SAPHanaSR-angi

NAME¶

SAPHanaSR - Automating SAP HANA system replication in scale-up setups.

DESCRIPTION¶

Overview

This manual page SAPHanaSR provides information for setting up and managing automation of SAP HANA system replication (SR) in scale-up setups. For scale-out, please refer to SAPHanaSR-ScaleOut(7), see also SAPHanaSR-angi(7).

System replication will help to replicate the database data from one site to another site in order to compensate for database failures. With this mode of operation, internal SAP HANA high-availability (HA) mechanisms and the Linux cluster have to work together.

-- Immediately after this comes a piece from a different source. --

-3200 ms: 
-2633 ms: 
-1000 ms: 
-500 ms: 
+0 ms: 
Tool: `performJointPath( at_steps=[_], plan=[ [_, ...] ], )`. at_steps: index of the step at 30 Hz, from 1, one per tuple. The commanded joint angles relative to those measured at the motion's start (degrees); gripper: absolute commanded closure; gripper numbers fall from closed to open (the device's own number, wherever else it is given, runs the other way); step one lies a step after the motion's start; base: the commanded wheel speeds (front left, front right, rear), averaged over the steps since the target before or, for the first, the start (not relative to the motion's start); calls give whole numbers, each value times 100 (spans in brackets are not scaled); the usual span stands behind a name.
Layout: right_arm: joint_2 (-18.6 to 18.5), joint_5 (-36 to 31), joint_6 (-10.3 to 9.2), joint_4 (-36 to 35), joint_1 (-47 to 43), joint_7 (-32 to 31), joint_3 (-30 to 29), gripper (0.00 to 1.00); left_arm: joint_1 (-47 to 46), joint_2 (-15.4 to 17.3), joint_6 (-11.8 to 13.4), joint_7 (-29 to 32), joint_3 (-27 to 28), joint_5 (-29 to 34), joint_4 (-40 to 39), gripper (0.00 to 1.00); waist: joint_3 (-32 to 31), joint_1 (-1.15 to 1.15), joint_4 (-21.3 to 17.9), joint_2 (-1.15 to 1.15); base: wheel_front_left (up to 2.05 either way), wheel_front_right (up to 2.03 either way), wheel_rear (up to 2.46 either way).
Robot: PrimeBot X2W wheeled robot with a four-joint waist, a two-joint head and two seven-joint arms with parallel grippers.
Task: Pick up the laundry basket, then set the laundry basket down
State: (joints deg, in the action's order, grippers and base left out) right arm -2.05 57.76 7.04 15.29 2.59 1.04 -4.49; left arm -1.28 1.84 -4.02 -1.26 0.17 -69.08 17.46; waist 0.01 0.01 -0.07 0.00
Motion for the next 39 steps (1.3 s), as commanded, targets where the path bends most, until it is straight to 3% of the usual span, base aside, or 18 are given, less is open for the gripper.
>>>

The SAPHanaController RA performs the actual check of the SAP HANA database instances and is configured as a multi-state resource. Managing the two SAP HANA instances means that the resource agent controls the start/stop of the instances. In addition the resource agent is able to monitor the SAP HANA databases on landscape host configuration level. For this monitoring the resource agent relies on interfaces provided by SAP. As long as the HANA landscape status is not "ERROR" the Linux cluster will not act. The main purpose of the Linux cluster is to handle the takeover to the other site. Only if the HANA landscape status indicates that HANA can not recover from the failure and the replication is in sync, then Linux will act.

An important task of the resource agent is to check the synchronisation status of the two SAP HANA databases. If the synchronisation is not "SOK", then the cluster avoids to takeover to the secondary side, if the primary fails. This is to improve the data consistency.

Besides the resource agents, the package contains HADR provider hook scripts. This hook scripts are called by HANA at specific events. One important event is when system replication gets lost. The related hook script informs the HA cluster immediately, without waiting for the next RA monitor. This ensures data consistency even in corner cases. Another use case for hook scripts is allowing manual takeover if the HANA resource is in maintenance mode, but blocking manual takeover otherwise. This prevents from dual-primary situations.

Scenarios

In order to illustrate the meaning of the above overview, some important situations are described below. This is not a complete description of all situations.

1. Site takeover after primary has failed
This is the basic use case for HANA SR automation.
1. site_A is primary, site_B is secondary - they are in sync.
2. site_A crashes.
3. site_B does the takeover and runs now as new primary. The Linux cluster always makes sure the node at site_B is shut off before any other action is initiated.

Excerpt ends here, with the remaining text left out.